Records excerpted from a collection:
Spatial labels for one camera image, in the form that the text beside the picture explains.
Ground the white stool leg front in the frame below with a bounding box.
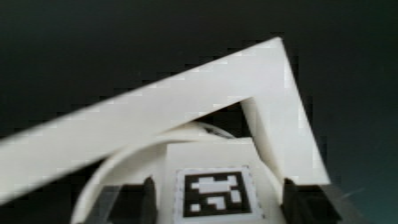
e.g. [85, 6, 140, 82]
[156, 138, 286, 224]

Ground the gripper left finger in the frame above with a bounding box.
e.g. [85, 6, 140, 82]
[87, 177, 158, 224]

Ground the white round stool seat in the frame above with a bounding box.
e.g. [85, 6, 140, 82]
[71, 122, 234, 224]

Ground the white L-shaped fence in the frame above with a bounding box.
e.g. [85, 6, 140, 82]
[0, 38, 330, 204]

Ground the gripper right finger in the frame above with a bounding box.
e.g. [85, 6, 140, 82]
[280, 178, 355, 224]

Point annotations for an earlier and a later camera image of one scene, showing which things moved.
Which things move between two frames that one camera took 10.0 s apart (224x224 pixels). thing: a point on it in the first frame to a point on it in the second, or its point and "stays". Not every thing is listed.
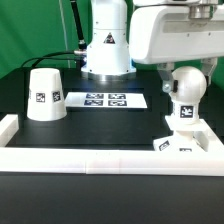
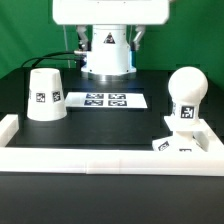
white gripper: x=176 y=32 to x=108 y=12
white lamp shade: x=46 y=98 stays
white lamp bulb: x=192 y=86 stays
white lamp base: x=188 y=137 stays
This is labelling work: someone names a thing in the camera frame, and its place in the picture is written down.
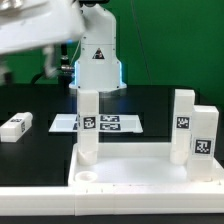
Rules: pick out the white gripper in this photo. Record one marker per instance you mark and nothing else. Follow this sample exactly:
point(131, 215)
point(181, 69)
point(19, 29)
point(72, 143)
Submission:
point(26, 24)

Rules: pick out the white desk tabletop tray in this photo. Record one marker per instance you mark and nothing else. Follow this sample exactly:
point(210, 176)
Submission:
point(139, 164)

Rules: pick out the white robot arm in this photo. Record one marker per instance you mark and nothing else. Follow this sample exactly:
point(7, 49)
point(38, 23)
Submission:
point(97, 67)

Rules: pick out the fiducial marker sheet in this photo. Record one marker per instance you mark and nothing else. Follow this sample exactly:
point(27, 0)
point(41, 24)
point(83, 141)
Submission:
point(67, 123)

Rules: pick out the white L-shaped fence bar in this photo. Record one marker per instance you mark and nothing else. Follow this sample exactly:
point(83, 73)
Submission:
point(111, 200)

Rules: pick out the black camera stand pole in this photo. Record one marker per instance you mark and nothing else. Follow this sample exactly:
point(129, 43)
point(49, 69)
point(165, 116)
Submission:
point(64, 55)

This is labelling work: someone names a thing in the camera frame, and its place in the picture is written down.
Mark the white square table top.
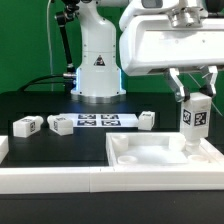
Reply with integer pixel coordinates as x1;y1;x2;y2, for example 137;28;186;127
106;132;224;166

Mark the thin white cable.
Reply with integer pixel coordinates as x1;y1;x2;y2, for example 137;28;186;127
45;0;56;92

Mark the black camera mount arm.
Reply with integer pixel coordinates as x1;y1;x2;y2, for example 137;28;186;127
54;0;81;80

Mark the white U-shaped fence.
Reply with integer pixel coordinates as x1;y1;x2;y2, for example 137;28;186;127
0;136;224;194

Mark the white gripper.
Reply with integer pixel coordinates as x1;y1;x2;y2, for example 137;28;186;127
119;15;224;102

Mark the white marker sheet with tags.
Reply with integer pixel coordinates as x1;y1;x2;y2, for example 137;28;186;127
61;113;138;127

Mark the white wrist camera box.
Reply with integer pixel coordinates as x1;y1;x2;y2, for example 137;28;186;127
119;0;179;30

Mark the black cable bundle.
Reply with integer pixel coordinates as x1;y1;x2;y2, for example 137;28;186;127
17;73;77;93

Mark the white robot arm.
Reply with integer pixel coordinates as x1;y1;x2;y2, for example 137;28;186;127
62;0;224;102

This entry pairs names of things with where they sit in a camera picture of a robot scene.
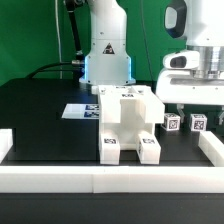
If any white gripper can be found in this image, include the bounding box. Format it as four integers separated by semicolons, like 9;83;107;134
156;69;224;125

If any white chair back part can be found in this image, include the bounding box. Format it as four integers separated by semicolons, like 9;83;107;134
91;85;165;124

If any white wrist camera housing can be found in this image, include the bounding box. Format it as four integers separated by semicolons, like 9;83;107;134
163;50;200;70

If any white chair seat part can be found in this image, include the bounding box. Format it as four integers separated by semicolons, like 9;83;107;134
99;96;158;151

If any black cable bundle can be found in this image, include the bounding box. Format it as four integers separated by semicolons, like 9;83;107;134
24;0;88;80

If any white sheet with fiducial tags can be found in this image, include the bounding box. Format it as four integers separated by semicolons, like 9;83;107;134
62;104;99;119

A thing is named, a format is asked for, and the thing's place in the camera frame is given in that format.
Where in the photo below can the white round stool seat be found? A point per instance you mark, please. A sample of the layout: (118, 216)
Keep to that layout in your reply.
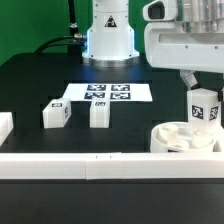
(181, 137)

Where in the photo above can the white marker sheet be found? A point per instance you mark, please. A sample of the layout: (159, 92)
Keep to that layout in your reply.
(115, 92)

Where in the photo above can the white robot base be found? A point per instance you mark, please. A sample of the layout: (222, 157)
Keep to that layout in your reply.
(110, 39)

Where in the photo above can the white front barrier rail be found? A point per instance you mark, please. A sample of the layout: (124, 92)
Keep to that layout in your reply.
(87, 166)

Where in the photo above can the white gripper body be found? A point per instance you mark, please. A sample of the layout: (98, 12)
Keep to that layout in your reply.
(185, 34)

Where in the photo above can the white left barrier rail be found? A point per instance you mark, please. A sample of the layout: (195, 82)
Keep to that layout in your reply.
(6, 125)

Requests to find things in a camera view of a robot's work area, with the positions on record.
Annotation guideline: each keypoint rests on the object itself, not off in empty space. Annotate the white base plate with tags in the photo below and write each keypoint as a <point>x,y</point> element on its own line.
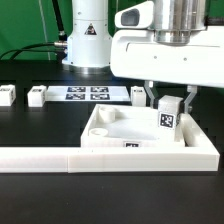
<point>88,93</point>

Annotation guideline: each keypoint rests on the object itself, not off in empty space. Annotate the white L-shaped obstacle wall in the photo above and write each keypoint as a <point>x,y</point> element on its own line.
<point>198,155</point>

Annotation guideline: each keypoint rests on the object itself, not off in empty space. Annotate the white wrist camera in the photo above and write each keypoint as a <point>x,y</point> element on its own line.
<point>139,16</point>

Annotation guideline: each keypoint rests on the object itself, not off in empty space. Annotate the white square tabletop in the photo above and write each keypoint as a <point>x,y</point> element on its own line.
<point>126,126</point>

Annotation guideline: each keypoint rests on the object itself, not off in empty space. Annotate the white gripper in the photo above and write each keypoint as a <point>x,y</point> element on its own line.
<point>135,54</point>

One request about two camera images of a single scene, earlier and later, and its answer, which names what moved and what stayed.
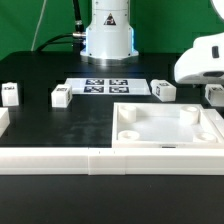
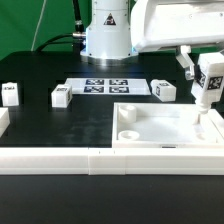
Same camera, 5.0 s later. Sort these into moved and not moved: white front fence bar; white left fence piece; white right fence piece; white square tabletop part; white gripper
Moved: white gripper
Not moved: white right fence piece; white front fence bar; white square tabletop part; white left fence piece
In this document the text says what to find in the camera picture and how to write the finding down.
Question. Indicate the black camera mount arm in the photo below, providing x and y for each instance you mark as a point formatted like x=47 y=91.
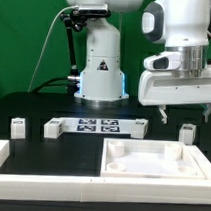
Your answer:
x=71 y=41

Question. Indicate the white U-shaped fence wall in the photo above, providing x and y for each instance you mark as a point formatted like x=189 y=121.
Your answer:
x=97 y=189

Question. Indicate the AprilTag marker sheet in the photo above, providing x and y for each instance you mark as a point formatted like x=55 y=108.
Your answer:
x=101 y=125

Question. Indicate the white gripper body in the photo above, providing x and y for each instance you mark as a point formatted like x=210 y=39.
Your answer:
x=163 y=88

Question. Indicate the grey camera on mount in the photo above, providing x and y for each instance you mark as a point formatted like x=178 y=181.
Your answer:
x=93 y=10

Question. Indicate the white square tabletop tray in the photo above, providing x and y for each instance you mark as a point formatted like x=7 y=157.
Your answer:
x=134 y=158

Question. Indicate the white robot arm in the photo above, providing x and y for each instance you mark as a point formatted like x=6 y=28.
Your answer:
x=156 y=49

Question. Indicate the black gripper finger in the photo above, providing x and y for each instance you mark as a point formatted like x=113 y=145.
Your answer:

**WHAT YOU HAVE TO DO**
Wherever a line above contains "nothing", copy that line.

**EXERCISE RESULT**
Rules: pick out the white gripper in this photo. Record one marker per instance you mark and nothing else. Follow this sample exactly:
Rules: pick out the white desk tabletop tray in this photo. Record one marker per instance you mark and nothing else. Follow this sample exactly:
Rules: pick out the white robot arm in this photo. Record one marker per instance you mark and nothing else. Follow this sample exactly:
Rules: pick out the fiducial marker sheet in this photo. Record one marker per instance you mark and nothing else. Follow this sample exactly:
Rules: pick out the white L-shaped fence bar in this photo. Record one marker per instance you mark and nothing else. Follow this sample exactly:
Rules: pick out the black camera stand pole in this photo. Record one marker per instance you mark and nothing else. Follow this sample exactly:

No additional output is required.